# How to complete this task
Everything from the line holding "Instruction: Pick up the" through the final line of the entries below is to be duplicated exactly, and nothing outside that span.
BEGIN Source records
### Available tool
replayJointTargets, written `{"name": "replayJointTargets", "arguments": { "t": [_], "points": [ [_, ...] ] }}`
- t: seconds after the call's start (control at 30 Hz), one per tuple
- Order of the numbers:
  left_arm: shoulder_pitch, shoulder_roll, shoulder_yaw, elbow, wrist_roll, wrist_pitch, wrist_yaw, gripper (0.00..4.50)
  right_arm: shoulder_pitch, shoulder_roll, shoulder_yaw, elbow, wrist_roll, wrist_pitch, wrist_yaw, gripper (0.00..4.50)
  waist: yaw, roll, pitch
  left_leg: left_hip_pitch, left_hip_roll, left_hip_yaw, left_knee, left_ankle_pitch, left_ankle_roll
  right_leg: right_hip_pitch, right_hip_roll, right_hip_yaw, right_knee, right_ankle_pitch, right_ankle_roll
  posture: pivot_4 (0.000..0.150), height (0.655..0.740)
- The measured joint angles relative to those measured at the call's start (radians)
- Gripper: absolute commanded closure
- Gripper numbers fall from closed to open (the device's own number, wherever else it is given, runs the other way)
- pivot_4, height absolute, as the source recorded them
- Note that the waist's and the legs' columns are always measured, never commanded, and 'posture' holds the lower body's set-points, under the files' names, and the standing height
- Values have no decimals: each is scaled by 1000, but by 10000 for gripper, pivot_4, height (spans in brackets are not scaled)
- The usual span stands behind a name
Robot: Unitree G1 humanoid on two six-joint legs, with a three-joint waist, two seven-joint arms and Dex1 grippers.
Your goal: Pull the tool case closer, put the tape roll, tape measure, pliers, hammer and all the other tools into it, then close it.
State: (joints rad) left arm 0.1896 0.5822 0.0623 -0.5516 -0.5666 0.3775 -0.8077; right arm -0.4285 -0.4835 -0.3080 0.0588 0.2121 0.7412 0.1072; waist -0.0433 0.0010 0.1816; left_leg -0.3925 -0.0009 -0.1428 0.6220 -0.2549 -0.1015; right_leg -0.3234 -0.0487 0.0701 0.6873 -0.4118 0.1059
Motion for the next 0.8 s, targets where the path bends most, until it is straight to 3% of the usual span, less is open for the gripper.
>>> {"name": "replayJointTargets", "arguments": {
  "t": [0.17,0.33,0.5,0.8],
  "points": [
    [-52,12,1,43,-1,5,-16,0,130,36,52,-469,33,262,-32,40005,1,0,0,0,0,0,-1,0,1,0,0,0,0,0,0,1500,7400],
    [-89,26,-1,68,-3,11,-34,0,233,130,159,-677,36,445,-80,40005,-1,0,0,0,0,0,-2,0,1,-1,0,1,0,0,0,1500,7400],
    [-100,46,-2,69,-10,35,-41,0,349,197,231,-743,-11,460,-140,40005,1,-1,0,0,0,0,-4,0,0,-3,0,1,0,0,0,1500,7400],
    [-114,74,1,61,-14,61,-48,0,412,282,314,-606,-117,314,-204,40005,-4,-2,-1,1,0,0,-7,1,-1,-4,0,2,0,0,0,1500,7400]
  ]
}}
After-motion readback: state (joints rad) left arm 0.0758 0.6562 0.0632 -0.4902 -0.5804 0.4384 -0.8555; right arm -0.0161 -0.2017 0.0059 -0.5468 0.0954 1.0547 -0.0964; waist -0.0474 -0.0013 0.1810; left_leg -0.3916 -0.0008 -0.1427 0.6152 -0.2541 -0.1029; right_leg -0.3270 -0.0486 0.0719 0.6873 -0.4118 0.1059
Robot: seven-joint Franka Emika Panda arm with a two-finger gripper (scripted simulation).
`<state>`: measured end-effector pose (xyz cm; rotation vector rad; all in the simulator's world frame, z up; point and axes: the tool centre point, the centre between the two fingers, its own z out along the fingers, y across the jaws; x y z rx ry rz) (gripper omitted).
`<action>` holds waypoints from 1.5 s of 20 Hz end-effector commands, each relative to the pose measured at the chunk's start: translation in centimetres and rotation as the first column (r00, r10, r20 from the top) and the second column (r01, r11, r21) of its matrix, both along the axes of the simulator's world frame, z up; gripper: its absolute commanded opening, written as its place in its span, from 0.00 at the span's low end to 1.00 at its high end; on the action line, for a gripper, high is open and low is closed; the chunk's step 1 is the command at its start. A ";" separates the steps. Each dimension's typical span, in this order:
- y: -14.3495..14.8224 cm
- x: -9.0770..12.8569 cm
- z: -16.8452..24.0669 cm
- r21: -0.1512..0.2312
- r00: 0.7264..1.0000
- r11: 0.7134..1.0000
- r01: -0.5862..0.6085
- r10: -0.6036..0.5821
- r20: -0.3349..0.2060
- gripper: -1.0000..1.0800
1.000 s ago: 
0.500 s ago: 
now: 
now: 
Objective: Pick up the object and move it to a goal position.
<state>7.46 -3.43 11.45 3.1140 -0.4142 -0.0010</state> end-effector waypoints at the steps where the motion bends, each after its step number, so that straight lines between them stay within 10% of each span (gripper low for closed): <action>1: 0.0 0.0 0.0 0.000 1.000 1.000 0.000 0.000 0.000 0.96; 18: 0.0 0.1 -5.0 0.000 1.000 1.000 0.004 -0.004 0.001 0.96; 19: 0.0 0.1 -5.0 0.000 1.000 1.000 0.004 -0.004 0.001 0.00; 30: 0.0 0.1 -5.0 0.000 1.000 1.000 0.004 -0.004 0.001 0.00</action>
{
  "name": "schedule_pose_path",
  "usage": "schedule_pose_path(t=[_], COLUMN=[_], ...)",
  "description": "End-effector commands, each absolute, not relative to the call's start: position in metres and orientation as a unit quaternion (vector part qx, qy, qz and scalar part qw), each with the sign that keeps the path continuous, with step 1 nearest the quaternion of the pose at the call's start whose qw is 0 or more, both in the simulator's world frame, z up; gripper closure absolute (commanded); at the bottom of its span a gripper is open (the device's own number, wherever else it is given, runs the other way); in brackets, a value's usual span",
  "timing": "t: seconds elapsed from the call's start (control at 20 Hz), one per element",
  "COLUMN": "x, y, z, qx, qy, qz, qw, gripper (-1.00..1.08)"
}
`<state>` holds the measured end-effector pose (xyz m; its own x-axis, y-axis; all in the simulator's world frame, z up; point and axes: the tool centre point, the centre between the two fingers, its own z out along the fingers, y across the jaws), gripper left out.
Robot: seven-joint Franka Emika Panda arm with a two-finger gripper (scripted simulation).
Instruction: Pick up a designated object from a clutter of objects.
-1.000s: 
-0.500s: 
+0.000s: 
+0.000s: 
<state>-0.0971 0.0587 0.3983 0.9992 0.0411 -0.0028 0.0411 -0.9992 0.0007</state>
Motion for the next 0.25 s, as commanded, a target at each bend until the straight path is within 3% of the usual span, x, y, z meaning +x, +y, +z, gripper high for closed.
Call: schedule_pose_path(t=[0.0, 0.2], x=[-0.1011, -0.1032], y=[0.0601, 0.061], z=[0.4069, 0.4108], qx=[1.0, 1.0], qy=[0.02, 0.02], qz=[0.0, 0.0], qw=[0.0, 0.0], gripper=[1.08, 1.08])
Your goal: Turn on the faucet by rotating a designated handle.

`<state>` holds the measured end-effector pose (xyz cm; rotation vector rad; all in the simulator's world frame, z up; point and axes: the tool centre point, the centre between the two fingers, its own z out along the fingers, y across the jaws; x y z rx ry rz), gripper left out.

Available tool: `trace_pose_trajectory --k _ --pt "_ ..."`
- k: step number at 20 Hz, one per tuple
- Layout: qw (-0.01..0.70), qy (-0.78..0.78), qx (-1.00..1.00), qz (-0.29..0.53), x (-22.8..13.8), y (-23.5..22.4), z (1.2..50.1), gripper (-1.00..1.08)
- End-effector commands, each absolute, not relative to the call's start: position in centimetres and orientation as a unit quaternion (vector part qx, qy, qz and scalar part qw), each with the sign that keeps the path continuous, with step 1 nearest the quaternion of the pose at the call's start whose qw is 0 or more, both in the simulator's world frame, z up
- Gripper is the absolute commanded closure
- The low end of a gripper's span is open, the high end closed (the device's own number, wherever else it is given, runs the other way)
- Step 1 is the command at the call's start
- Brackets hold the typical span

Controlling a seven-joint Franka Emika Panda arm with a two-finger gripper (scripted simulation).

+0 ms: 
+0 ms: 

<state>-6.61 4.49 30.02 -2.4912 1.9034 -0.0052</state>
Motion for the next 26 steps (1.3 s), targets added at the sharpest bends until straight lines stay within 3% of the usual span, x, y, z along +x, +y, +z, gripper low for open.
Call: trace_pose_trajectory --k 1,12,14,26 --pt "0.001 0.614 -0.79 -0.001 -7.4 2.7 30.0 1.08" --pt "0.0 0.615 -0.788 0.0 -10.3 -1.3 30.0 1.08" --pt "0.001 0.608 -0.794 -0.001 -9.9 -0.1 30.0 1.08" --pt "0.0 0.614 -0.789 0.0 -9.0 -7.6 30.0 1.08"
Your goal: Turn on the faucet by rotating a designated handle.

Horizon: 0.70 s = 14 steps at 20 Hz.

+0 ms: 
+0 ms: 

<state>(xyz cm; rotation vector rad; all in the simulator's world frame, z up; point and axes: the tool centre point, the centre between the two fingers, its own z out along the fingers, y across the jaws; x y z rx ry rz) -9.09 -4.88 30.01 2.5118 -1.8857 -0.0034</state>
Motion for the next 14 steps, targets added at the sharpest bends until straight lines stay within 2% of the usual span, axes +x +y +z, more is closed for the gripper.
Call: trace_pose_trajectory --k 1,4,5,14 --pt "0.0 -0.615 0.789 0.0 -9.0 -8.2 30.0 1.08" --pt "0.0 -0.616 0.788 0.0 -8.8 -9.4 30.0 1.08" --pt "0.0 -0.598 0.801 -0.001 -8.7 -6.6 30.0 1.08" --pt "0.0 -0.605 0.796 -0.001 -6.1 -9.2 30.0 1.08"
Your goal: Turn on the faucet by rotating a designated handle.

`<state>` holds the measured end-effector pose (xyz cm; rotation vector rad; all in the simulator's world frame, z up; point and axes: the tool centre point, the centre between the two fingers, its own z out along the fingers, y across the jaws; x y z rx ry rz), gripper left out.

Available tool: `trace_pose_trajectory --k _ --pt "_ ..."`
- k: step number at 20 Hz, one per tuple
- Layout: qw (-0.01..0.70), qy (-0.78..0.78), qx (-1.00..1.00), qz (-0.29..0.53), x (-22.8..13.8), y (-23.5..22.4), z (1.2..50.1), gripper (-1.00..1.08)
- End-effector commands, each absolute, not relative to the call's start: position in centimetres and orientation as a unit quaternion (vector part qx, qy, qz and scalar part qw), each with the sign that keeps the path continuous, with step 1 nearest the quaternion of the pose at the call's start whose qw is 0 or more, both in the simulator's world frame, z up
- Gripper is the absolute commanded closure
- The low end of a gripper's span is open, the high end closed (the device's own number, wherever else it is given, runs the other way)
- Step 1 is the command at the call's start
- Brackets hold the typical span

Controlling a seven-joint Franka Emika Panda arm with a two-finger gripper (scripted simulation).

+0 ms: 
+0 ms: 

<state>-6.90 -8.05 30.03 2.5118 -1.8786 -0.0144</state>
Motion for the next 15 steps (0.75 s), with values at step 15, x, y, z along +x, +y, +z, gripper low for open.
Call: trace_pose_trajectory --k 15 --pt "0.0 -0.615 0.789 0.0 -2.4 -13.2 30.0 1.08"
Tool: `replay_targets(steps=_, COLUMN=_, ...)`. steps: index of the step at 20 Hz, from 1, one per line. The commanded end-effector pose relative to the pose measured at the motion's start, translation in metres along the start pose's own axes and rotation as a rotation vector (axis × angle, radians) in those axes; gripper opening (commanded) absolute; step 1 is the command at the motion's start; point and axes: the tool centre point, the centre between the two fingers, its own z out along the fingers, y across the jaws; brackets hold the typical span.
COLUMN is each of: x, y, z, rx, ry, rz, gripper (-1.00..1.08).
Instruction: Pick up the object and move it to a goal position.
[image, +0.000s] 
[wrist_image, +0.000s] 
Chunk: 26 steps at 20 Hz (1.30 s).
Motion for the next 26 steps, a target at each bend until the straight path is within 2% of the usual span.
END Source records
# Answer section
Instruction: Pick up the object and move it to a goal position.
[image, +0.000s] 
[wrist_image, +0.000s] 
Chunk: 26 steps at 20 Hz (1.30 s).
Motion for the next 26 steps, a target at each bend until the straight path is within 2% of the usual span.

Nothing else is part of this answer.